◆ **What this task involves**:
Print out the data exactly, keeping every image out of it.
┄┄┄┄┄┄┄┄┄┄
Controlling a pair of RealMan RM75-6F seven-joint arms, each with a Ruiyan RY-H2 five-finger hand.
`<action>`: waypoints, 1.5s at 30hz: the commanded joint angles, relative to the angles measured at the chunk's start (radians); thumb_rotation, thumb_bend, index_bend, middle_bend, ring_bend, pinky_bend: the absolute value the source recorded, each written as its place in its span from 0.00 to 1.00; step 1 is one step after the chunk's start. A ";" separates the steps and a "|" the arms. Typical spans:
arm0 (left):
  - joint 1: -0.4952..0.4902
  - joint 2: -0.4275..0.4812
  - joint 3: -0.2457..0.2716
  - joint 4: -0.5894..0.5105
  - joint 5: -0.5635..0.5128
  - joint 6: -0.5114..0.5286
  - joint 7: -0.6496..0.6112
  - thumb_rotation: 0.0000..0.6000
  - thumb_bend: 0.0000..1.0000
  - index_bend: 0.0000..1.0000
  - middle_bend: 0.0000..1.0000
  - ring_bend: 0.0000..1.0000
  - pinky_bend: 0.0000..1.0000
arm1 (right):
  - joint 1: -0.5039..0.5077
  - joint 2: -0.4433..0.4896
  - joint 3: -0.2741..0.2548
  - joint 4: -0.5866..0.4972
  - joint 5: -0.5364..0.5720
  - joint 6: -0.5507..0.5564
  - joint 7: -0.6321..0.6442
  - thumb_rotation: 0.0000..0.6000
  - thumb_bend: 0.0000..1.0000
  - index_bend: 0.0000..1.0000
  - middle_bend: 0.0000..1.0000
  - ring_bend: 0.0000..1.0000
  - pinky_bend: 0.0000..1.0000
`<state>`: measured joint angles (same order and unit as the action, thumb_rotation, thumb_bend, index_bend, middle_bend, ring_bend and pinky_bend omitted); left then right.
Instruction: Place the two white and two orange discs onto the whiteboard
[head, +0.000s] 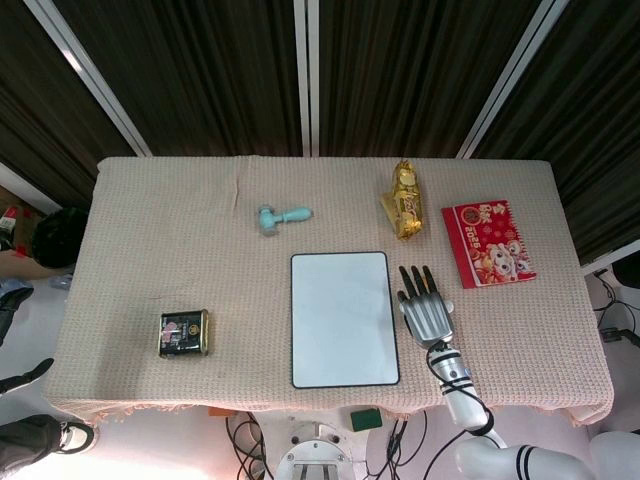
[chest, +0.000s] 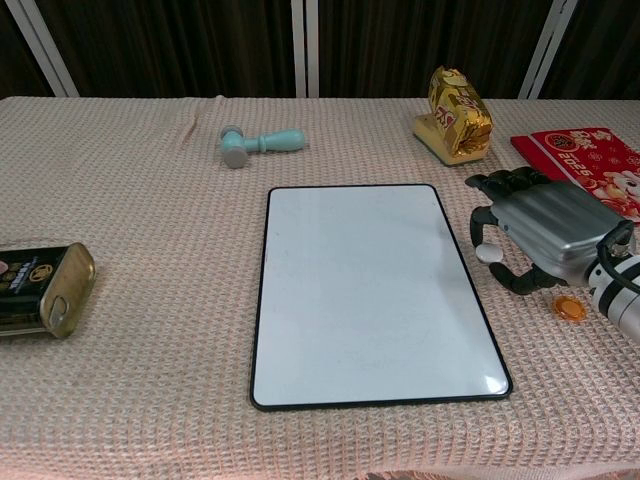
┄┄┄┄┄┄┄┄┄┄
◆ **Written response**:
Controlling a pair of RealMan RM75-6F seven-joint arms, each with a Ruiyan RY-H2 five-finger hand.
`<action>`: waypoints, 1.5s at 30hz: the commanded joint angles, relative to the angles measured at the chunk's start (radians); thumb_rotation, thumb_bend, index_bend, middle_bend, ring_bend, pinky_bend: the absolute value the source recorded, each written as its place in its span from 0.00 to 1.00; step 1 is one step after the chunk's start. A ";" separates the steps and a "|" the arms. Typical spans:
arm0 (left):
  - joint 1: -0.4952..0.4902
  - joint 2: -0.4275..0.4812
  - joint 3: -0.2457..0.2716
  - joint 4: -0.5894..0.5105
  - joint 5: -0.5635..0.5128
  - joint 6: -0.5114..0.5286
  - joint 7: -0.6496..0.6112
  - thumb_rotation: 0.0000..0.6000
  - thumb_bend: 0.0000..1.0000
  - index_bend: 0.0000..1.0000
  - middle_bend: 0.0000..1.0000
  - ring_bend: 0.0000..1.0000
  - pinky_bend: 0.0000..1.0000
arm1 (right):
  - joint 1: -0.5039..0.5077
  - joint 2: -0.4433..0.4896
  - joint 3: -0.2741..0.2548
  - joint 4: -0.5866..0.4972
  - joint 5: -0.5364..0.5720
  - joint 6: -0.5507..0.5564
  - joint 7: -0.6321..0.6442
  - thumb_rotation: 0.0000..0.6000
  - thumb_bend: 0.0000..1.0000
  - index_bend: 0.0000..1.0000
  - middle_bend: 0.0000..1.0000
  - ring_bend: 0.0000..1.0000
  - pinky_bend: 0.0000..1.0000
`<state>`: measured joint angles (same order and unit as the action, thumb_rotation, thumb_bend, index_bend, middle_bend, ring_bend and pinky_bend omitted); left then right.
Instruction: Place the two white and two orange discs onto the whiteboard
[head, +0.000s] 
[chest, +0.000s] 

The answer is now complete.